• [YOUR INSTRUCTIONS] Every line of the material is to be quoted verbatim, minus the pictures.

━━━ STORED DATA

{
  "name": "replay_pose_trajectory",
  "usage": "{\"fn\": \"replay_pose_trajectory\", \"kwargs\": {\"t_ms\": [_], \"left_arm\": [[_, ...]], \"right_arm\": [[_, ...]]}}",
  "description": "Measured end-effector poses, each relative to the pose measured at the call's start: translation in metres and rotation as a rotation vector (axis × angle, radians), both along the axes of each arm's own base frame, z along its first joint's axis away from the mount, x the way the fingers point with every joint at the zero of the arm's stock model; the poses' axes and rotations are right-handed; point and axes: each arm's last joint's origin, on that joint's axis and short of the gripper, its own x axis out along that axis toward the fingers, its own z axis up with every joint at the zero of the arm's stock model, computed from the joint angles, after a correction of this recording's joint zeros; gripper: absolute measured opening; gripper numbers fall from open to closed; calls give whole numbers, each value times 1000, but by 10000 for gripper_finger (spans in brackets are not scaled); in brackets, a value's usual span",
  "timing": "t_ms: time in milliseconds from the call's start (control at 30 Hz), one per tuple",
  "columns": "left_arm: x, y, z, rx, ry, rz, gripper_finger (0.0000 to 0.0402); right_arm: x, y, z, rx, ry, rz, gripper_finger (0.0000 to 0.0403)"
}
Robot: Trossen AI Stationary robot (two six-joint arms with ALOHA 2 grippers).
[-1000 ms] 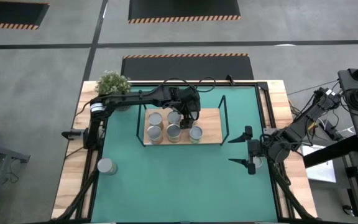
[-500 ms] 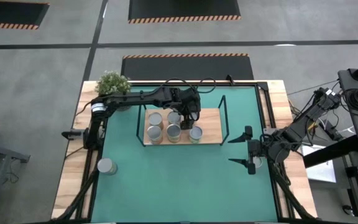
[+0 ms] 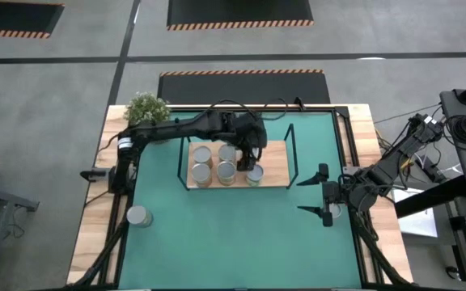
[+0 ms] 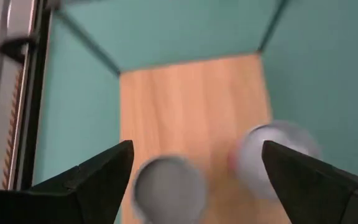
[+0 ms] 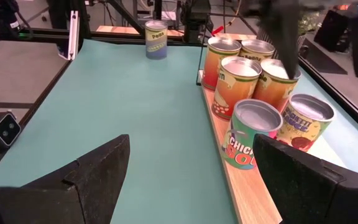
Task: Pick and place cans onto a shelf
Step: Put the canned spaghetti sauce on the shelf
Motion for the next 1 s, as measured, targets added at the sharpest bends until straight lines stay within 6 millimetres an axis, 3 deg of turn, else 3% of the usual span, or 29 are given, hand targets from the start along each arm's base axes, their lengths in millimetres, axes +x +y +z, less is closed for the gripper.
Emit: {"fn": "replay_pose_trajectory", "kwargs": {"t_ms": [200, 367, 500, 633, 833, 1000], "left_arm": [[1, -43, 6, 198, 29, -60, 304], [-14, -80, 10, 253, 7, -122, 246], [-41, -103, 13, 276, -103, -142, 190], [-77, -116, 16, 311, -280, -35, 137], [-117, -138, 6, 231, -589, -26, 79], [-140, -145, 1, 254, -776, 10, 48]], "right_arm": [[0, 0, -1, 10, 3, -4, 327], [3, 3, -4, -6, 18, -4, 327], [8, 6, -8, -18, 36, -7, 327], [16, 11, -9, -28, 11, -5, 327], [35, 14, 9, -44, -13, -47, 327], [59, 10, 27, -101, 10, -90, 311]]}}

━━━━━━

• [REPLY TO THE EXERCISE]
{
  "name": "replay_pose_trajectory",
  "usage": "{\"fn\": \"replay_pose_trajectory\", \"kwargs\": {\"t_ms\": [_], \"left_arm\": [[_, ...]], \"right_arm\": [[_, ...]]}}",
  "description": "Measured end-effector poses, each relative to the pose measured at the call's start: translation in metres and rotation as a rotation vector (axis × angle, radians), both along the axes of each arm's own base frame, z along its first joint's axis away from the mount, x the way the fingers point with every joint at the zero of the arm's stock model; the poses' axes and rotations are right-handed; point and axes: each arm's last joint's origin, on that joint's axis and short of the gripper, its own x axis out along that axis toward the fingers, its own z axis up with every joint at the zero of the arm's stock model, computed from the joint angles, after a correction of this recording's joint zeros; gripper: absolute measured opening; gripper numbers fall from open to closed; calls give whole numbers, each value times 1000, but by 10000 for gripper_finger (spans in brackets are not scaled); in brackets, a value's usual span",
  "timing": "t_ms: time in milliseconds from the call's start (control at 30 Hz), one per tuple",
  "columns": "left_arm: x, y, z, rx, ry, rz, gripper_finger (0.0000 to 0.0402); right_arm: x, y, z, rx, ry, rz, gripper_finger (0.0000 to 0.0403)"
}
Robot: Trossen AI Stationary robot (two six-joint arms with ALOHA 2 grippers).
[-1000 ms] 
[-500 ms] 
[+0 ms] 
[+0 ms] 
[+0 ms] 
Task: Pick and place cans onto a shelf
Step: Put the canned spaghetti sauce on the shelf
Motion for the next 1 s, as measured, targets added at the sharpest bends until straight lines stay within 6 millimetres an axis, 3 deg of turn, else 3% of the usual span, or 29 are given, hand targets from the start along each arm's base axes, their lengths in millimetres, axes +x +y +z, less is closed for the gripper.
Emit: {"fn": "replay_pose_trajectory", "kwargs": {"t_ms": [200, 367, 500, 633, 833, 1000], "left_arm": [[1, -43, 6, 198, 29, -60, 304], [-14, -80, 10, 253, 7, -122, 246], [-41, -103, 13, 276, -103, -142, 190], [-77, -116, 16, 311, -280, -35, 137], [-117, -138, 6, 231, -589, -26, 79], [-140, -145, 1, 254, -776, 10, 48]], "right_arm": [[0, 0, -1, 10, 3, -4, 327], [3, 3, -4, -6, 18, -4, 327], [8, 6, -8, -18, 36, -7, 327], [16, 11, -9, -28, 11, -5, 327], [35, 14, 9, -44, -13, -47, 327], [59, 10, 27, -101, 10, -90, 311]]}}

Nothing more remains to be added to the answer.